Pak court dismisses Indian citizen’s plea seeking jail term remission

Peshawar: The Peshawar High Court (PHC) on Thursday dismissed the writ petition of an Indian prisoner who was seeking remissions in his prison term, reported The News International.

The court gave the verdict after the Ministry of Interior apprised it that the Indian prisoner, Hamid Nihal Ansari, will be repatriated after completion of his prison term on December 15.

A two-member bench comprising Justice Roohul Amin Khan and Justice Ishtiaq Ibrahim passed the ruling.
According to the news portal, Nihal Ansari, is languishing in the Central Prison Mardan, where he has been serving the sentence of three-year imprisonment which was awarded to him by a military court in December 2015 after slapping charges of espionage and involvement in anti-state activities on him.

The Pakistan attorney general, representing the government told the court that according to the exchange of prisoners’ agreement between Pakistan and India Ansari will be handed over to Indian authorities through the Wagah border within 24 hours after completion of his prison term.

However, defending Nihal Ansari his counsel asserted before the court that his client was not convicted for any terrorist activity he was entitled to remissions. Ansari’s counsel also emphasised that if he was granted remissions, he can be deported to India now.

Ansari was a teacher at the Mumbai Management College, who in 2012 went to Pakistan to meet a woman whom he had befriended through social media. Ansari went missing after he was apprehended by the Pakistan intelligence agencies and local police from Kohat district in November 2012.

The Pakistani security agencies claimed Ansari had used fake identity card in the name of “Hamza” and he had entered Pakistan through Afghanistan without travel documents. They charged him for “anti-state activities.” Ansari later filed a petition challenging the allegations of being a spy and sought better treatment in prison.

The Mardan Central Prison superintendent in a written reply told the court that Ansari has been kept in a solitary confinement cell owing to the nature of his crime which amounts to anti-state activities, reported the The News International.

“For this reason, he is exempted from the ambit of special remissions granted by the federal and provincial governments and the inspector general of prisons,” the portal quoted Mardan Central Prison superintendent’s reply.

“Under Section 21 (F) of the Anti-Terrorism Act 1997, no remission in the sentence is allowed to any person who is convicted and sentenced for any anti-state offence. The crimes of the petitioner are severe in nature, due to which he has not been granted any remission on the same analogy,” the reply from Mardan Central Prison said.
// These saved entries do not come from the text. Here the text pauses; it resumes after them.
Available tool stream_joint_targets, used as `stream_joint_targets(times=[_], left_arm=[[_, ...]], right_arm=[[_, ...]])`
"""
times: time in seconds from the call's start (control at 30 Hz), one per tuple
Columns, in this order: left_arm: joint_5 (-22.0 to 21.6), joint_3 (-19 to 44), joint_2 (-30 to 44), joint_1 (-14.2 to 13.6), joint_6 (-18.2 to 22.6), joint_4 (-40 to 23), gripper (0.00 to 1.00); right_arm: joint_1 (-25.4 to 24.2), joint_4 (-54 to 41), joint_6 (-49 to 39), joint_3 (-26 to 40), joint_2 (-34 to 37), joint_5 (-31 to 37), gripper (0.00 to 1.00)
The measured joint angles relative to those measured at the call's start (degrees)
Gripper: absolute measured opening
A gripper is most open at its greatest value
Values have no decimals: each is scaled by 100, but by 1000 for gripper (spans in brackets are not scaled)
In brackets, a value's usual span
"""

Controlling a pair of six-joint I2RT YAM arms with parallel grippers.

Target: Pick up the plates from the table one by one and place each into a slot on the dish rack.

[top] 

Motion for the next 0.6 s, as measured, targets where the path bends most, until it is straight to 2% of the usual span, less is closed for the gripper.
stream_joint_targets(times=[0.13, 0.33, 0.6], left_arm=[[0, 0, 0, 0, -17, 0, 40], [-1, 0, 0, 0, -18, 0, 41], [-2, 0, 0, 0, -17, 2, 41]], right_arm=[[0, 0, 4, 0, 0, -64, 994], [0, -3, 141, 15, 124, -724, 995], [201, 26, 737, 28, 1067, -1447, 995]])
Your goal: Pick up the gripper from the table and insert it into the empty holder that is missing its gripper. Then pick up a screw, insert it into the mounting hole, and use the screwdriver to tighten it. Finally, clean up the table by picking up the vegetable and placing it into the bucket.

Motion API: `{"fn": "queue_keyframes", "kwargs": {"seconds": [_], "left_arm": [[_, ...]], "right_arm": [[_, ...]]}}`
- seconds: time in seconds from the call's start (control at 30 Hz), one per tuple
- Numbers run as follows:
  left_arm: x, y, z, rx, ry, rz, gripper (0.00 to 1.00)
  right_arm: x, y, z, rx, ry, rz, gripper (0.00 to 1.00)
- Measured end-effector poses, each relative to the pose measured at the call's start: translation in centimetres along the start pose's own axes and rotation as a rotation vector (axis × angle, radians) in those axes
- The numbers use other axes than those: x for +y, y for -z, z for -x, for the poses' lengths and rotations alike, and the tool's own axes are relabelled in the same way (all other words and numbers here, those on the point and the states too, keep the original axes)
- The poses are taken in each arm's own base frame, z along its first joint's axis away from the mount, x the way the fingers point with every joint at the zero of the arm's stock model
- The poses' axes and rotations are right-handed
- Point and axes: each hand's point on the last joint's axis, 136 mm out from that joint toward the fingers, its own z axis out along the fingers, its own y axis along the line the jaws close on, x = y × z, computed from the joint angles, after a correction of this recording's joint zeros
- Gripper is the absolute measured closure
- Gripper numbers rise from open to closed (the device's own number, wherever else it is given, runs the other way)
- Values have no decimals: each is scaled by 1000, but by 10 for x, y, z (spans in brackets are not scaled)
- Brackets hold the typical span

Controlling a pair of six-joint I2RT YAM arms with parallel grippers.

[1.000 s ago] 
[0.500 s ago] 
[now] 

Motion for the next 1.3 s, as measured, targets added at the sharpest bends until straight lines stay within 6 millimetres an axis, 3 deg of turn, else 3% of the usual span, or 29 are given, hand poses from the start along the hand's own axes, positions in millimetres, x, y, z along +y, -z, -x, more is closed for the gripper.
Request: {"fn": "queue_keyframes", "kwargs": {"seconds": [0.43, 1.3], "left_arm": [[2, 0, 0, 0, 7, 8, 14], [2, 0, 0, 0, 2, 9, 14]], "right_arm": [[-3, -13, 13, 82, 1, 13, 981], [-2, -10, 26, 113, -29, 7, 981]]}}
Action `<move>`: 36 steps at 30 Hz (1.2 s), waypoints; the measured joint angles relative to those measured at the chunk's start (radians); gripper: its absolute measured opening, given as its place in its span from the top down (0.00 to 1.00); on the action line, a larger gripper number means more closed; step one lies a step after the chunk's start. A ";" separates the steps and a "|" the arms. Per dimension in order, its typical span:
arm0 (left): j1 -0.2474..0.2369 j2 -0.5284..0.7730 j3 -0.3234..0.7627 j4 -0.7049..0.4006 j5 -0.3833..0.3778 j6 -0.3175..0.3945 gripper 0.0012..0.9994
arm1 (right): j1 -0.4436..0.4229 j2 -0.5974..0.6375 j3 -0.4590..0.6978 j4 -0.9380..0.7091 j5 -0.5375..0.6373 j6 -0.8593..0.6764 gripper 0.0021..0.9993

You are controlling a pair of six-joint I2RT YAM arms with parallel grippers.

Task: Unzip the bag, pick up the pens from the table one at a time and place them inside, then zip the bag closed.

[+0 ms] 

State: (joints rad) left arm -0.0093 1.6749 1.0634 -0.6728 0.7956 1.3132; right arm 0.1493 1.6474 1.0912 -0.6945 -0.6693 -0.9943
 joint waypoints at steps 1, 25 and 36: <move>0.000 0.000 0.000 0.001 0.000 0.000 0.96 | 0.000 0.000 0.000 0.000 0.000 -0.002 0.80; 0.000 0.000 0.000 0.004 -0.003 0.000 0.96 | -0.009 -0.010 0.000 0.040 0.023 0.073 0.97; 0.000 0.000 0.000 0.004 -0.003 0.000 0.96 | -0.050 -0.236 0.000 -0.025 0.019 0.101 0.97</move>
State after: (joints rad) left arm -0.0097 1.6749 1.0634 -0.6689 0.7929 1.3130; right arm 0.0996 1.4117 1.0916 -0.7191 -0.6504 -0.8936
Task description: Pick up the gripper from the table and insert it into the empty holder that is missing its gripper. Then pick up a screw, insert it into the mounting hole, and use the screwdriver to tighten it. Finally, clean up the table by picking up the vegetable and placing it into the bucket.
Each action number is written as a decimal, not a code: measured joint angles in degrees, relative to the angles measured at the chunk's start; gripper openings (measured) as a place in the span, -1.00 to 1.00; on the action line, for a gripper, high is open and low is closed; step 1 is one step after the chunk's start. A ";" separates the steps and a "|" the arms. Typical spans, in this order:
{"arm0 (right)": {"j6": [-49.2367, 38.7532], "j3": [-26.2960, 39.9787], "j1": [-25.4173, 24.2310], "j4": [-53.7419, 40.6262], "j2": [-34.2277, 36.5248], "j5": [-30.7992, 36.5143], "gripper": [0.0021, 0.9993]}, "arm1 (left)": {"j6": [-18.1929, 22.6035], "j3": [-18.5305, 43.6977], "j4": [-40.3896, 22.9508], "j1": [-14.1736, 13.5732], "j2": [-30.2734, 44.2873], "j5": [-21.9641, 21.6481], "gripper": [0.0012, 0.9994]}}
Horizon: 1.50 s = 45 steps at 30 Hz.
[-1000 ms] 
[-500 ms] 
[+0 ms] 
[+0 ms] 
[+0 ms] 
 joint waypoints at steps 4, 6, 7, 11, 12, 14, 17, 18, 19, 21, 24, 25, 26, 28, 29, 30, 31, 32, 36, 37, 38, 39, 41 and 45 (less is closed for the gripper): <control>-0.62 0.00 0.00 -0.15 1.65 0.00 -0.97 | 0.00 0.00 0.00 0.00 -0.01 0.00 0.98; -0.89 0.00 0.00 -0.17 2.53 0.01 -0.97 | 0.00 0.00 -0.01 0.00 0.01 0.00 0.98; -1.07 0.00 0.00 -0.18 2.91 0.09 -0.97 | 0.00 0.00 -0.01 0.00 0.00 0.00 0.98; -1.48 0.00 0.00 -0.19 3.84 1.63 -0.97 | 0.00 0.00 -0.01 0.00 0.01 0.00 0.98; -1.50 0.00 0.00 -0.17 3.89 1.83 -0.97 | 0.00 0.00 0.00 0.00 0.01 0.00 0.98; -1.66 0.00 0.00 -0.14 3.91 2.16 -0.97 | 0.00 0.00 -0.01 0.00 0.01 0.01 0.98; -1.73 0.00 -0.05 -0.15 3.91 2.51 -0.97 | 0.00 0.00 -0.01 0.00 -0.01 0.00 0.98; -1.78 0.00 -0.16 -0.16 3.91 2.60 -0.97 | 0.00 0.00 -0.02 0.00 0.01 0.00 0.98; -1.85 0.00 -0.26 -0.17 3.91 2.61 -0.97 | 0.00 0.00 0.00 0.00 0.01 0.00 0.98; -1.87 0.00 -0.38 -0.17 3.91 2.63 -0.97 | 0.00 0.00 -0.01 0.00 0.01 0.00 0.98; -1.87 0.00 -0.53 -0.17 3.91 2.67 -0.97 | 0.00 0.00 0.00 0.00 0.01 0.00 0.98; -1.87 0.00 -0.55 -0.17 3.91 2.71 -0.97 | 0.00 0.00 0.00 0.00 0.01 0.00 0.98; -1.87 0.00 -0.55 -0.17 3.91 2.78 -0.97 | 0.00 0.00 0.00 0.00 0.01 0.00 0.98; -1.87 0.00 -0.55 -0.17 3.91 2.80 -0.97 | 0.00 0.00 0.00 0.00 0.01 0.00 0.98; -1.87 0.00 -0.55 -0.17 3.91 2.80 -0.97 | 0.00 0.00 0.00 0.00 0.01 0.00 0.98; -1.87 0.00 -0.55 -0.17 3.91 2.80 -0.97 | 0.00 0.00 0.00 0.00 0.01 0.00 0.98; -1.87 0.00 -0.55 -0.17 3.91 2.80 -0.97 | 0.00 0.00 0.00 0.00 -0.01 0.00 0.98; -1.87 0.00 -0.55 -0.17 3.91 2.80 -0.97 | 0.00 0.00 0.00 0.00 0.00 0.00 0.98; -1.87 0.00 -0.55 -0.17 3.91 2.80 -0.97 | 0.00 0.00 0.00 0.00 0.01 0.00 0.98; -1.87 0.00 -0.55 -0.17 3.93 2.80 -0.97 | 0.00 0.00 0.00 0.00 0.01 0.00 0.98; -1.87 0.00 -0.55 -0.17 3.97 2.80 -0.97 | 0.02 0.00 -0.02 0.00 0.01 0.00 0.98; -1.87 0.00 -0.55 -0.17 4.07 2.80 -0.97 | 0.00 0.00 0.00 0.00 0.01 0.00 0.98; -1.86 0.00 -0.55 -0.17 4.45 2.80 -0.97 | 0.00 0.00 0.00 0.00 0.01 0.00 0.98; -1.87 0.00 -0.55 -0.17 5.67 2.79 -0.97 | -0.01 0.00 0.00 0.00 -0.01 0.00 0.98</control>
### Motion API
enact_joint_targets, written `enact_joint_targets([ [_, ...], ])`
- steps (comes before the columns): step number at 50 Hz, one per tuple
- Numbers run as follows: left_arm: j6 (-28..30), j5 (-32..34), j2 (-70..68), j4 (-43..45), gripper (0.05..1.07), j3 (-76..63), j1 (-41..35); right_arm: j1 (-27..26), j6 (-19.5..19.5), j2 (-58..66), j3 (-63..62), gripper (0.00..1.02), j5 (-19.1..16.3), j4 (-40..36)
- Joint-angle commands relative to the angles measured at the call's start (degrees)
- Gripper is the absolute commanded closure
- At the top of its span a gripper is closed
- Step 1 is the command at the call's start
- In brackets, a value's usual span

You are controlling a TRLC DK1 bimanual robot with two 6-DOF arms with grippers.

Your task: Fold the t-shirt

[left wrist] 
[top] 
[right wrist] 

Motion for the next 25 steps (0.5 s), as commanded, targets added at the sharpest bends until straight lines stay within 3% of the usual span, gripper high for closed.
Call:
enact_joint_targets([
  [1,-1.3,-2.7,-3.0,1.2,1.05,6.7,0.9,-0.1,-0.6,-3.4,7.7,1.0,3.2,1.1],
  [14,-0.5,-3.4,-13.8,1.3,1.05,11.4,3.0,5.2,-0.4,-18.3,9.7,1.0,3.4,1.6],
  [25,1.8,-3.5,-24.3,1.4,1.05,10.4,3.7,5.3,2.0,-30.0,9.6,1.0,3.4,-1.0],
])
However, Ansari’s counsel criticised the Mardan Central Prison superintendent’s argument while saying that it is not for the superintendent of a jail to decide whether a prisoner is entitled to ordinary remission or not.

As per The News International, the Pakistan Defence Ministry, echoed similar sentiments as Mardan Central Prison superintendent and said that Ansari, who was convicted by the Field General Court Martial, was not entitled to any remission, owing to the serious nature of charges pressed against him.

The news of the Ansari’s arrest came to fore after his mother Fauzia Ansari filed a habeas corpus petition in the High Court, here. On January 13 the Court informed that Ansari was in the custody of Pakistani Army and was being tried by a military court.

Indian External Affairs Minister Sushma Swaraj had in August 2016 asked Indian High Commissioner in Islamabad to seek Consular Access to Ansari.